警官が店先にやってきてね、僕と伊左美に用があるっていうんだよ。ふう、あいつらはいつも、リボンで結んだ“ 苛々と不安 ”を大きな袋にわんさか詰めて、いつでもどこでも誰にでもすぐ渡せるように準備して往来を物色して歩いてるんだから、いい気なもんだッ。まったくッ、毎度毎度、なんて気の利いたプレゼントだろうッ。

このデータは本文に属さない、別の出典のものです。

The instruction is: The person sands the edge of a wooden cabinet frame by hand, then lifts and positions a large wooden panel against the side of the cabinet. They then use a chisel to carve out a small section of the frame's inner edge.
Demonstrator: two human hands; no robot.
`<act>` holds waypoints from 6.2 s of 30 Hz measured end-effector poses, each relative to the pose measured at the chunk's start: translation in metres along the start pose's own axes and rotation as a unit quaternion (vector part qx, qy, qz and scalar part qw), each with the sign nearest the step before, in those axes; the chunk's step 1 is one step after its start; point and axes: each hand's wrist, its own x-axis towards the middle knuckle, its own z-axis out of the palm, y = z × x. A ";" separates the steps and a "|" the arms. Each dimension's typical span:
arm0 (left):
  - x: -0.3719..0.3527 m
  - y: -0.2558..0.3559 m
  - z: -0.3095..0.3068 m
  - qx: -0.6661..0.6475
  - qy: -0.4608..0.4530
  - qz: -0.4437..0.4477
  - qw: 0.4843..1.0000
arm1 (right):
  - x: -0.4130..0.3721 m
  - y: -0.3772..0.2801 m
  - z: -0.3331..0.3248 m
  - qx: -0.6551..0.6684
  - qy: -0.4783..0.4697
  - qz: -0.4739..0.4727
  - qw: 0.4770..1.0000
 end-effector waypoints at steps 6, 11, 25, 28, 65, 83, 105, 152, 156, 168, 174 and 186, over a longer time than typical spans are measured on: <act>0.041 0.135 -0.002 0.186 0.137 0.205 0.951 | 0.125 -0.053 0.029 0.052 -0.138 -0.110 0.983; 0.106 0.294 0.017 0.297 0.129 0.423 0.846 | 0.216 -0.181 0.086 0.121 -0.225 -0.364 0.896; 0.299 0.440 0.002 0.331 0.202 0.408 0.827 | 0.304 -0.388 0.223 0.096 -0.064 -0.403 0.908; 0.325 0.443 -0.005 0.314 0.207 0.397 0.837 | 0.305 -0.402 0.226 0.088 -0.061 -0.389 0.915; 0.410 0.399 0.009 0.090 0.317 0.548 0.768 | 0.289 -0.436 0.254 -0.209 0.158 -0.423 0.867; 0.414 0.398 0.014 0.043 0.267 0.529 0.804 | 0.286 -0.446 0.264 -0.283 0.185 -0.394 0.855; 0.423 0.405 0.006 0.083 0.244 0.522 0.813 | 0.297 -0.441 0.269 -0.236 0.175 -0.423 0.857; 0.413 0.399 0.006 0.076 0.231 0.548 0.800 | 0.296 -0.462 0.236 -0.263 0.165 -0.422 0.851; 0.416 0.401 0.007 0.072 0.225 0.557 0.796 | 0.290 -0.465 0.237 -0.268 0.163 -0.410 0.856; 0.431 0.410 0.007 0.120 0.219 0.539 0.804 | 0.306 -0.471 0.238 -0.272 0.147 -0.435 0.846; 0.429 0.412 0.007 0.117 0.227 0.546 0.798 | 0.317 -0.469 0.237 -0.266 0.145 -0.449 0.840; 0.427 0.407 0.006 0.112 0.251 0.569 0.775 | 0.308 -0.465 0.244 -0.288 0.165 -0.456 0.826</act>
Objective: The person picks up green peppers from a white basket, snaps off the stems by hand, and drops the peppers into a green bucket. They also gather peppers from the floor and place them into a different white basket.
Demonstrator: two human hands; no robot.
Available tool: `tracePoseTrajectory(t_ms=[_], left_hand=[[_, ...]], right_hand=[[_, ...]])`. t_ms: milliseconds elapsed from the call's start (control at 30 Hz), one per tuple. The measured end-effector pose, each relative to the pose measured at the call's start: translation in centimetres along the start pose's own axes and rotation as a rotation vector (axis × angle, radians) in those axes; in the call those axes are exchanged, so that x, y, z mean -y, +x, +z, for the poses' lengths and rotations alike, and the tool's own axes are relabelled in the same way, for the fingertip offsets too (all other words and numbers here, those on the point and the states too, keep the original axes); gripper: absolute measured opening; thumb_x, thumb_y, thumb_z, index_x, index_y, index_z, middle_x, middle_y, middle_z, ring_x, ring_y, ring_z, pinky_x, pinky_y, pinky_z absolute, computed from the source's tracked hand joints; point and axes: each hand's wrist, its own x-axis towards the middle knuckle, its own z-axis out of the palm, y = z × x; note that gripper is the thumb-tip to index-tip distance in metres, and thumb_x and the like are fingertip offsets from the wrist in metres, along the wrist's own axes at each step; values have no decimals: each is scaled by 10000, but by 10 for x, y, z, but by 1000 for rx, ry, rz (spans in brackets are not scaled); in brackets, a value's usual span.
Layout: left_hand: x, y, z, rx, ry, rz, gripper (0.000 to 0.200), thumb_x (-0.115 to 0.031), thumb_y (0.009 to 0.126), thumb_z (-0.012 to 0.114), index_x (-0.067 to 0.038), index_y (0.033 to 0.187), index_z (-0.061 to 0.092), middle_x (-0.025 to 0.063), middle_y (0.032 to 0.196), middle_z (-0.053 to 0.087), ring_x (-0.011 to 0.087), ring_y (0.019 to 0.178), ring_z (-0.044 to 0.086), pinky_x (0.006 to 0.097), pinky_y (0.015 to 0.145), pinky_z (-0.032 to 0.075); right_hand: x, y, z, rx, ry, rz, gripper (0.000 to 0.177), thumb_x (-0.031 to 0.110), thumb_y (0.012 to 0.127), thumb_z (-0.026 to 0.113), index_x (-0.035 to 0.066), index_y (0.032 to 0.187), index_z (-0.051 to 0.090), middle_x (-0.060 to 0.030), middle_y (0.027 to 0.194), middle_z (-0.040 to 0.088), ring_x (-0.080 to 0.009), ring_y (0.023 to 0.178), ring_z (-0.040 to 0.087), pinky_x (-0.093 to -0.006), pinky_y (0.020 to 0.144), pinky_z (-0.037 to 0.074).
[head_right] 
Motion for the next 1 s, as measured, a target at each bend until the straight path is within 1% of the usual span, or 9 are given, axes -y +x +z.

『マンガ』に警官が僕たちを呼んでることを教えられて、店舗の軒先の方へ出向くと、ちょうど支配人と警官数名が話をしているところだった。
「連れていくなら昼過ぎにしてくれッ。」
支配人の怒声が店の前の通りに響いた。
なんだ、なんだ?
その声を聞いて、僕たちはやや駆け足で支配人のもとへ向かう。
「お忙しい時間帯であることは判っているんですが、これもこの街の治安のためですので。」
「一体、彼らがなにをしたというんだ?」
支配人が僕たちを一瞥して言った。
「彼らがなにかをしたと、まだ決まったわけではありませんが、彼らにどうしても確認してもらいたいことがあるんです。用が済みましたら、すぐお帰りいただきますので。」
「で、帰ってくるころには店は暇になってるって寸法だろう? ふん、どうせなら一日貸してやるから、そっちからも四人、こちらに貸してもらいたいもんだね。そう、トレードしてくれというんだったら相談に乗らないこともないよ?」
あら、さっきまで心の中で支配人を応援していたのに、その言い方はないよぅ。ま、パン生地を捏ね繰り回すだけだから、替えはいくらでも利くんだろうけどさ。支配人の失礼な言葉に腹を立てた警官の一人が支配人の前に歩み出ると、警部がその警官を制して支配人に言った。
「申し訳ありませんが、これも仕事ですので。」
「二言目には仕事、仕事ッて。大した決まり文句だよッ。」
いつのまにか支配人の背後に玲衣亜とルーシーさんが来ている。警部はルーシーさんが現われたのを確認すると、僕たち三人とルーシーさんを連行するよう、ほかの警官に指示を出した。
「では、すいませんが、ご同行願います。」
ご同行じゃないだろ? 連行するんだろ? 二枚舌のクソ野郎めッ。
「すいません、ご迷惑をおかけしますが、すぐに戻って来れると思いますので。」
伊左美が支配人に謝罪する。
「昼過ぎの暇なときに戻ってくるから、私がいなくて寂しいでしょうけど待っててくださいねッ。」
玲衣亜が軽口を叩く。
僕は会釈だけ。ご同行だからか、特に警官に拘束されているわけでもない。
警官と一緒に散歩しているといった感じ。でも、すこぶる気分は悪い。でもそれ以上に、僕たちの知らないところで、僕たちへの殺人に対する嫌疑が強まりつつあることが怖いんだよね。
当人に心当りがまったくないってのにッ、なんで周りだけが知ったふうに話を進めてんだッ。